* EXERCISE DIRECTIONS:
Exactly the lines below from the line with "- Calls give" through the line with "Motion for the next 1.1" must make up the answer, both ends included and pictures left out.

* INFORMATION:
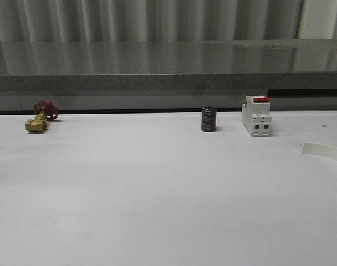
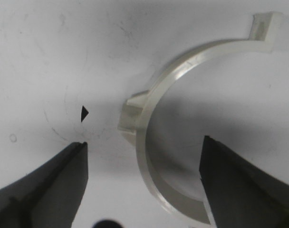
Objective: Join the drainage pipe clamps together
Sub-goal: 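Grasp the white clamp half at its middle tab with the left gripper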
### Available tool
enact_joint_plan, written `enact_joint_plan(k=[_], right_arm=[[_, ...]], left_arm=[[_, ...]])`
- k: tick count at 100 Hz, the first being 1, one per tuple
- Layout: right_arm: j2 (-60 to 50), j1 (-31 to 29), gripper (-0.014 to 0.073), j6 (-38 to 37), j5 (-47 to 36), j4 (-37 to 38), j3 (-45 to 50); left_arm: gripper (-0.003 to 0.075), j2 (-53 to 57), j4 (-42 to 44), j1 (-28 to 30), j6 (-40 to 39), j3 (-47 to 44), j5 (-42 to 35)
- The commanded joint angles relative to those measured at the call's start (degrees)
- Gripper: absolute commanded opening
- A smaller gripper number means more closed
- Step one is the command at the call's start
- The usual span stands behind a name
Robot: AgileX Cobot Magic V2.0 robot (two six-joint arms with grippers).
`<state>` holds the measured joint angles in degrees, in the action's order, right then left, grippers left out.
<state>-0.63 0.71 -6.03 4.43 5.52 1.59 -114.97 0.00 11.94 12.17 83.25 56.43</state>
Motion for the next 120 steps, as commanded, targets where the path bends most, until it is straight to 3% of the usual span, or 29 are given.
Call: enact_joint_plan(k=[1,68,75,101,120], right_arm=[[-1.0,0.16,-0.0066,0.18,-4.87,0.43,-0.96],[-1.0,0.16,-0.0066,0.18,-4.87,0.43,-0.96],[-1.0,0.16,-0.0066,0.18,-4.87,0.43,-0.96],[-1.0,0.16,-0.0066,0.18,-4.87,0.43,-0.96],[-1.0,0.16,-0.0066,0.18,-4.87,0.43,-0.96]], left_arm=[[0.0491,1.29,-0.79,0.1,0.23,2.77,-0.46],[0.0486,-3.16,-1.06,0.1,0.23,3.9,-4.84],[0.0435,-3.16,-1.06,0.1,0.23,3.9,-4.84],[0.0097,-2.94,-1.06,0.1,0.23,3.9,-5.06],[-0.0008,-1.5,-1.06,0.1,0.23,3.9,-5.33]])
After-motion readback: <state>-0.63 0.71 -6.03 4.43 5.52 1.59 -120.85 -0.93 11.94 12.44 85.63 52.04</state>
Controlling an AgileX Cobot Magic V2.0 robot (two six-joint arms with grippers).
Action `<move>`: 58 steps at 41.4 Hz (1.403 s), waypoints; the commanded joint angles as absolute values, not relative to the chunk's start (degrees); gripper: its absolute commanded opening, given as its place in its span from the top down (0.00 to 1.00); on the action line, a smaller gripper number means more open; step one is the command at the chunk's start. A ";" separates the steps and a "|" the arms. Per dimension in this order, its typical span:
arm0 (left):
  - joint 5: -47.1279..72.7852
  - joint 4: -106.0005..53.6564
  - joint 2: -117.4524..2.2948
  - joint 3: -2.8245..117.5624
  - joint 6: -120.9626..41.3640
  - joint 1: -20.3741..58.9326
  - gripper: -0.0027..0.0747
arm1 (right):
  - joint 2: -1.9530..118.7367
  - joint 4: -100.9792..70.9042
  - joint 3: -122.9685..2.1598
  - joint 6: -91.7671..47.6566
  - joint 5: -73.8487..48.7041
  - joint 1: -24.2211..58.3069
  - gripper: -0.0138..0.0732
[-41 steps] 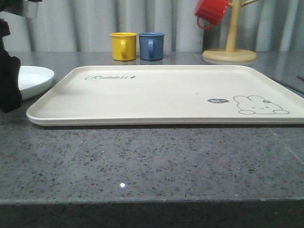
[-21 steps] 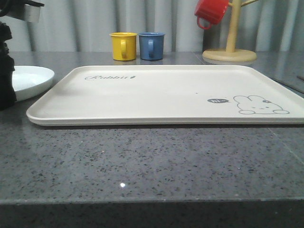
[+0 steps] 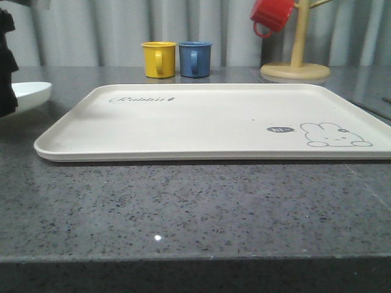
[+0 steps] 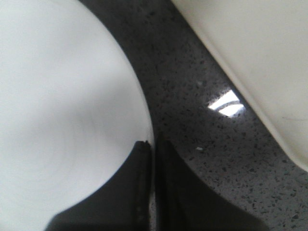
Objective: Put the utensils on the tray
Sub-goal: 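Lift the white plate and lower it onto the cream tray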
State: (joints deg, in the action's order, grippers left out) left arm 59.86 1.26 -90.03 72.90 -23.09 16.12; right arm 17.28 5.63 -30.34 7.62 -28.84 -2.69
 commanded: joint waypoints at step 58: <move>61.64 6.67 -100.20 90.51 -20.36 47.73 0.98 | 18.21 6.59 -32.31 7.09 -24.62 -2.68 0.10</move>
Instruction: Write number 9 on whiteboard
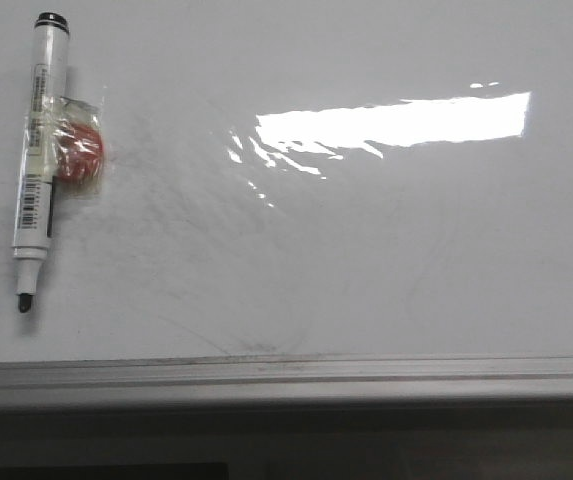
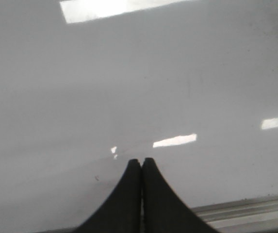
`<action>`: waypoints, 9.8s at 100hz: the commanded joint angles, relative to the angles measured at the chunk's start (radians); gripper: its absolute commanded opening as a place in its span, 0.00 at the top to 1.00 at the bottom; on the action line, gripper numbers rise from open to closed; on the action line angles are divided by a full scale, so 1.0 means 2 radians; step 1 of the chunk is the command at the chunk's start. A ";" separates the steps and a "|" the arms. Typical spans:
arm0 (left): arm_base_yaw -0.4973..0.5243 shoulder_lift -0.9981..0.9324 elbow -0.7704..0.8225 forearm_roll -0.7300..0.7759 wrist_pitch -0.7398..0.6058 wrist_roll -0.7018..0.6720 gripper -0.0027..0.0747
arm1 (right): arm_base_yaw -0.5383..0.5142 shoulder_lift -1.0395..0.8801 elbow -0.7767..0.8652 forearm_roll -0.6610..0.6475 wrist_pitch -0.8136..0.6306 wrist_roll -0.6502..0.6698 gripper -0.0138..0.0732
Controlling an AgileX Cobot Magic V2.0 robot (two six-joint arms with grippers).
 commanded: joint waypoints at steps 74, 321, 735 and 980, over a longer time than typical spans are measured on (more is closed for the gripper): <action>0.000 -0.014 0.020 -0.002 -0.038 -0.004 0.99 | -0.003 -0.010 0.006 -0.005 -0.009 -0.004 0.91; 0.000 0.158 -0.154 -0.007 -0.066 -0.004 0.48 | 0.084 0.163 -0.153 -0.120 -0.106 0.108 0.91; -0.391 0.386 -0.185 0.209 -0.114 -0.004 0.65 | 0.539 0.568 -0.500 -0.025 0.041 0.111 0.92; -0.436 0.448 -0.175 0.163 -0.237 -0.004 0.63 | 0.558 0.583 -0.509 0.061 0.027 0.116 0.91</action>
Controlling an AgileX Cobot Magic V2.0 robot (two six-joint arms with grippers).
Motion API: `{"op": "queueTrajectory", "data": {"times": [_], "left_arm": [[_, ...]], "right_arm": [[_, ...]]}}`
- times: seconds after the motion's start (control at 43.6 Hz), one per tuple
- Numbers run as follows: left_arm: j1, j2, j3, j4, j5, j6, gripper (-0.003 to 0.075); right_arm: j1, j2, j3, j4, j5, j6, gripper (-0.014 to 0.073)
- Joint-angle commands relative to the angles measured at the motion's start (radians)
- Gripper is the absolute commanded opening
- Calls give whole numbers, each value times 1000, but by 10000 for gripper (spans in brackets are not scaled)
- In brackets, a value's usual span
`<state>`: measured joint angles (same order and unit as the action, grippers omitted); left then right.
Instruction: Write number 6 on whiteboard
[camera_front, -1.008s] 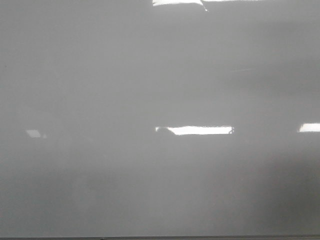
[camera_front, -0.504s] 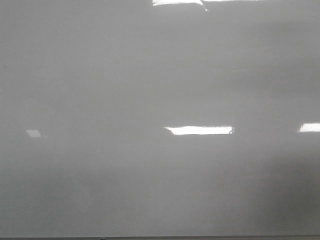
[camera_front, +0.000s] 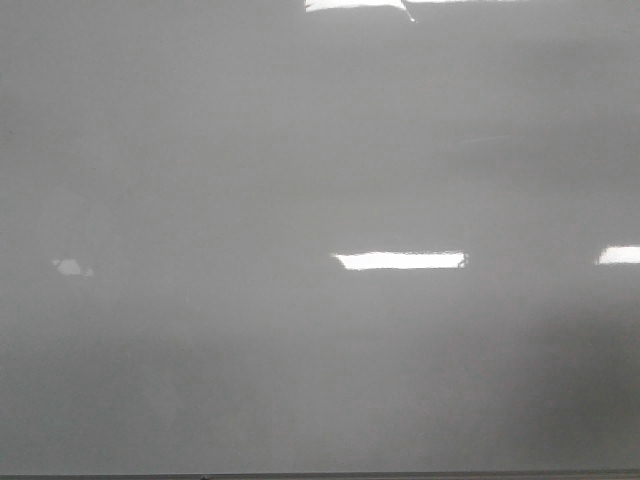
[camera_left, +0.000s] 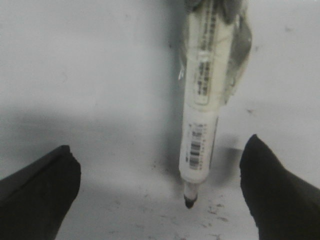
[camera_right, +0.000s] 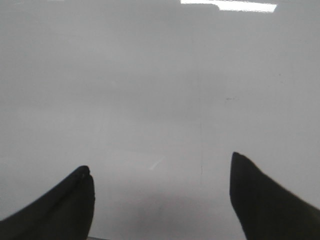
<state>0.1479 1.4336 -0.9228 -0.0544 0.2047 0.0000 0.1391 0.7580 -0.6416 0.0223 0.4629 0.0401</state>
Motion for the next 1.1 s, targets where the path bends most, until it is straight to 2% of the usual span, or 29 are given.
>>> {"op": "queueTrajectory", "data": {"times": [0.0,0.138,0.229,0.55,0.733,0.825,0.963,1.077], "left_arm": [[-14,-4,-42,-14,-112,0,615],[-24,24,-50,-12,-144,0,613],[-24,27,-52,0,-161,0,563],[-24,25,-52,0,-182,0,185],[-24,-8,-52,0,-158,0,29],[-24,-59,-52,0,-116,0,-20],[-25,-161,-53,0,37,0,-20],[-41,-250,-60,0,201,16,-20]], "right_arm": [[2,0,-31,-3,-75,-9,582],[2,0,-31,-3,-75,-9,582],[2,0,-31,-3,-72,-9,582],[1,0,-31,-3,-68,-9,582],[1,0,-31,-3,-68,-9,582],[1,0,-31,-3,-71,-9,582],[1,0,-43,-3,-47,-9,582],[1,15,-99,-3,59,-9,582]]}}
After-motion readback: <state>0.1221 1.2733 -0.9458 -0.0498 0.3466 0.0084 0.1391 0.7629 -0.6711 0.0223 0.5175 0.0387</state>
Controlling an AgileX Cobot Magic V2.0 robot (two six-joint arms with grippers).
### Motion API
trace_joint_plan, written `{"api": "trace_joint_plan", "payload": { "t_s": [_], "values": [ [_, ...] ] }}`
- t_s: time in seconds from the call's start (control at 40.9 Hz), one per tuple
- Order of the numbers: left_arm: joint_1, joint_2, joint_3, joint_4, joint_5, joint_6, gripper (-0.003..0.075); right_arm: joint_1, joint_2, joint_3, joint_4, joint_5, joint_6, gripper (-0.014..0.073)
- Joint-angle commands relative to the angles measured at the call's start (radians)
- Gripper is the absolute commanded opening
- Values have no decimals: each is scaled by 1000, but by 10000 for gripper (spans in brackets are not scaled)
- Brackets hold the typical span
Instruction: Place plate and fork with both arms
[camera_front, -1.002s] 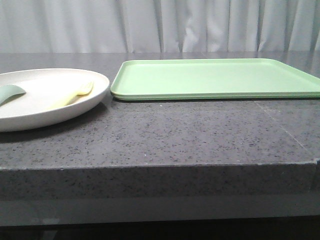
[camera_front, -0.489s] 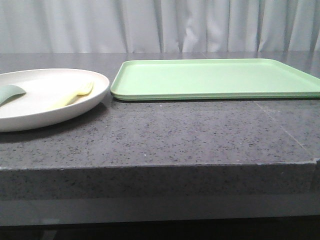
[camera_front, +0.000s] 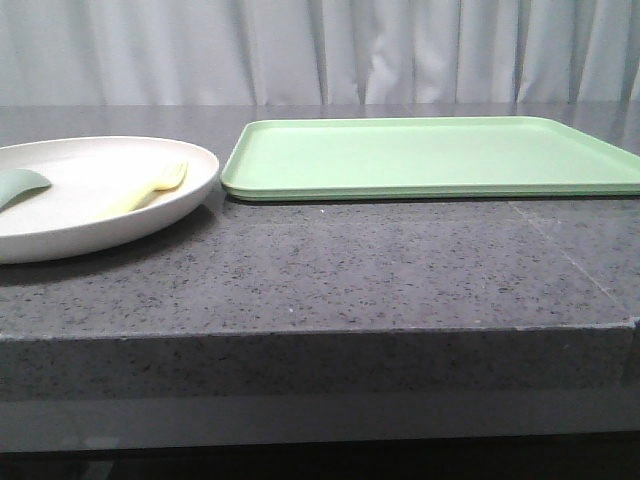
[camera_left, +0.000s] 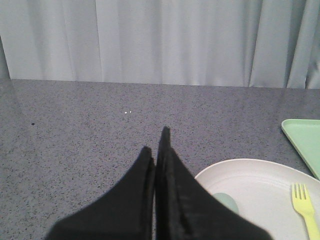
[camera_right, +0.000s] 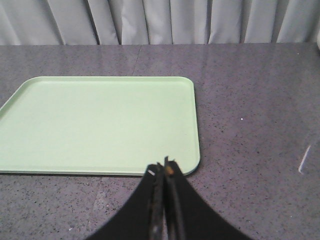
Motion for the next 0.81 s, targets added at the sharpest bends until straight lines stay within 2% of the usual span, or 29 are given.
{"api": "trace_joint_plan", "payload": {
  "t_s": [0.0, 0.122, 0.171, 0.22, 0.269, 0.44, 0.562, 0.685, 0.782],
  "values": [
    [0, 10, -30, 0, -73, 0, 188, 2, 10, -37, 2, -67, -9, 199],
    [0, 10, -25, -11, -73, 0, 535, 2, 10, -37, 2, -58, -9, 485],
    [0, 10, -25, -11, -73, 0, 634, 2, 10, -37, 2, -59, -9, 575],
    [0, 10, -25, -11, -73, 0, 687, 2, 10, -37, 2, -59, -9, 631],
    [0, 10, -25, -11, -75, 0, 697, 2, 10, -37, 2, -61, -9, 666],
    [0, 31, -30, -19, -92, 0, 670, 2, 10, -37, 2, -61, -9, 654],
    [0, 128, -64, -55, -78, 0, 663, 2, 10, -37, 2, -61, -9, 654],
    [0, 283, -150, -66, 17, 0, 663, 2, 10, -37, 2, -61, -9, 654],
    [0, 411, -249, -86, 161, 0, 663, 2, 10, -37, 2, -61, -9, 654]
  ]
}}
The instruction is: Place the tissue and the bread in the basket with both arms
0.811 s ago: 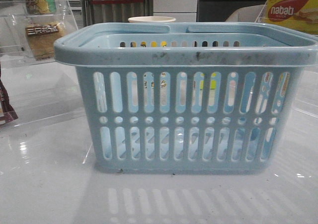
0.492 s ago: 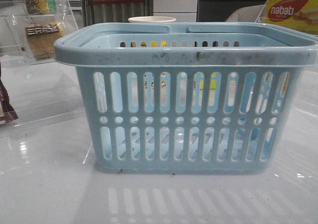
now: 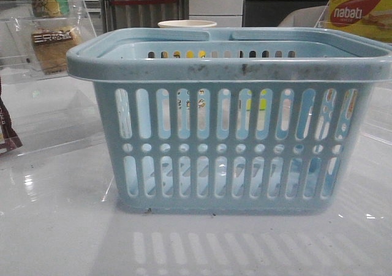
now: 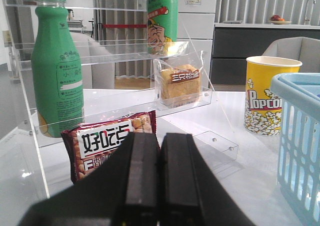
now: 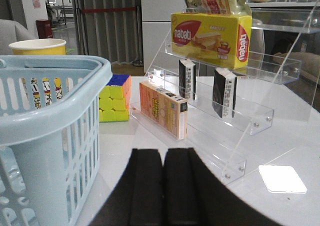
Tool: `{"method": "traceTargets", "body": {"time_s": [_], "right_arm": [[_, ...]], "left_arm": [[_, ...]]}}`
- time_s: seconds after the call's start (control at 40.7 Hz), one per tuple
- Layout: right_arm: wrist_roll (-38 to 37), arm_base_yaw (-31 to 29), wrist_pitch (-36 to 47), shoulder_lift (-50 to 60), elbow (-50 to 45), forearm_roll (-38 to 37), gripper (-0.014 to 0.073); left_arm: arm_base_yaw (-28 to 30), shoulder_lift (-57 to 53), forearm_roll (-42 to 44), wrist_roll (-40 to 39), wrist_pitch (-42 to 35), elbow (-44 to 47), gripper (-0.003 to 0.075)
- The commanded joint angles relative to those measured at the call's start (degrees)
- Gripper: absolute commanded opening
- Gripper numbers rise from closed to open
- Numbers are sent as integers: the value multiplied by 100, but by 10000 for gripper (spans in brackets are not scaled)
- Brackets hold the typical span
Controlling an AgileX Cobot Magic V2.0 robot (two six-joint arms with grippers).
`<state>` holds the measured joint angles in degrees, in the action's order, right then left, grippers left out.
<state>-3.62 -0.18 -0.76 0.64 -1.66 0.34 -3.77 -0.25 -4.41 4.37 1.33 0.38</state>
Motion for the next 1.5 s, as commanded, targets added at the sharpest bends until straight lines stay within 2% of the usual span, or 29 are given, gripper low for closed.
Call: {"method": "traceTargets", "body": {"time_s": [0.0, 0.32, 0.541, 0.737, 1.008, 1.131, 1.475], "right_arm": [[11, -32, 584, 111, 34, -34, 36], [5, -32, 778, 111, 55, -34, 36], [5, -32, 477, 109, 895, -34, 36], [5, -32, -410, -127, 2348, -123, 36], [5, -32, -1794, -1401, 3948, -175, 36], [5, -32, -2164, -2006, 4267, -175, 36], [5, -32, -3001, -3495, 4261, -175, 36]], "left_arm": [[-45, -101, -24, -47, -496, 39, 99], [-45, -101, -24, -47, -879, -26, 99], [-45, -80, -24, -47, -858, -897, 99], [-45, 380, -24, -47, 124, -2425, 99], [-45, 1655, -24, -47, 1335, -4183, 99], [-45, 2165, -34, -47, 1812, -4463, 99], [-45, 3267, -45, -47, 2743, -4405, 99]]}}
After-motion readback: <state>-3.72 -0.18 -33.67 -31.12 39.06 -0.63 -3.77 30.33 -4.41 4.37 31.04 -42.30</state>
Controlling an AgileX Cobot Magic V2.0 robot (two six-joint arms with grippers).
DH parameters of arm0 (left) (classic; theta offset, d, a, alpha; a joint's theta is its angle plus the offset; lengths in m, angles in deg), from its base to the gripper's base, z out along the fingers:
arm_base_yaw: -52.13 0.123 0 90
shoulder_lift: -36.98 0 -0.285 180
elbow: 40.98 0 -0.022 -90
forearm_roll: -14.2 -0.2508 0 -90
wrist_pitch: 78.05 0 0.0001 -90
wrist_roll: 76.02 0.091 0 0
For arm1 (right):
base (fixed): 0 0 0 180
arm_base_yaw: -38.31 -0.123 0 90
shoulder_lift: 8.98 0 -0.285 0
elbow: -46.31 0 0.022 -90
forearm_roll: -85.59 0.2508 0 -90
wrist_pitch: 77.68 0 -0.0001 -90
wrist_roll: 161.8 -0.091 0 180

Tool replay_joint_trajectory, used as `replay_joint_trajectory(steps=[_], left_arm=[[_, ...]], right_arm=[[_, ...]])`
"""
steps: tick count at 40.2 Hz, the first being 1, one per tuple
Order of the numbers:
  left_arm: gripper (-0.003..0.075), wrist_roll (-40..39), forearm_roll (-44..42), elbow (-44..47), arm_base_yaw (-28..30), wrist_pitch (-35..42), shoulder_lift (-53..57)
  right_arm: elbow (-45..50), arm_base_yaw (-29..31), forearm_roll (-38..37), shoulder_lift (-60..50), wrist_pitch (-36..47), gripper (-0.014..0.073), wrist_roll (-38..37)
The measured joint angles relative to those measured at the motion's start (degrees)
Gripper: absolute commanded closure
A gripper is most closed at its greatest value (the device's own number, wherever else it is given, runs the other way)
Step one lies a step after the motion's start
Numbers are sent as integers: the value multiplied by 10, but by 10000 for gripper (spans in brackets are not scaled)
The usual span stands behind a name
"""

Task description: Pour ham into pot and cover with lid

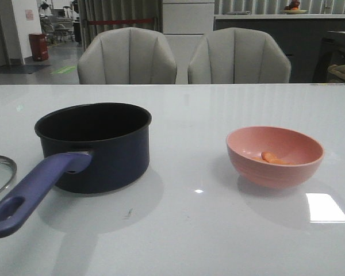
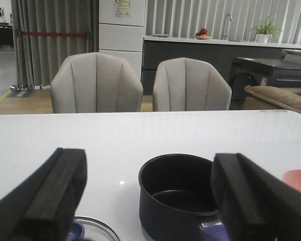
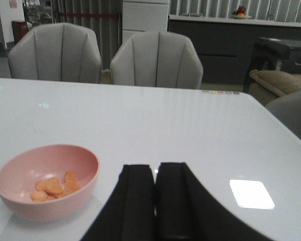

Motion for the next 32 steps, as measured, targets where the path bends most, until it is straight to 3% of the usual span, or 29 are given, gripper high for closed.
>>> replay_joint_trajectory(steps=[7, 17, 32], left_arm=[[169, 0, -5, 0, 0, -5, 0], [169, 0, -5, 0, -4, -5, -9], [169, 0, -5, 0, -4, -5, -13]], right_arm=[[-36, 0, 8, 1, -16, 449, 0], [-169, 0, 15, 130, -163, 449, 0], [-191, 0, 30, 230, -163, 446, 0]])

* RESULT:
- Calls give whole numbers, each value times 1000, but by 10000 for gripper (spans in brackets are not scaled)
- In brackets, a value's usual span
`<state>`: measured joint angles (same order and unit as the action, grippers omitted); left then right.
Instruction: Write number 6 on whiteboard
[camera_front, -1.008s] 
[camera_front, -0.504s] 
[camera_front, +0.000s] 
[camera_left, +0.000s] 
[camera_right, +0.000s] 
<state>0.1479 1.4336 -0.9228 -0.0544 0.2047 0.0000 0.1391 0.7580 -0.6416 0.0223 0.4629 0.0401</state>
Motion for the next 1.1 s, targets where the path bends most, until it is straight to 2% of the usual span, or 29 are given.

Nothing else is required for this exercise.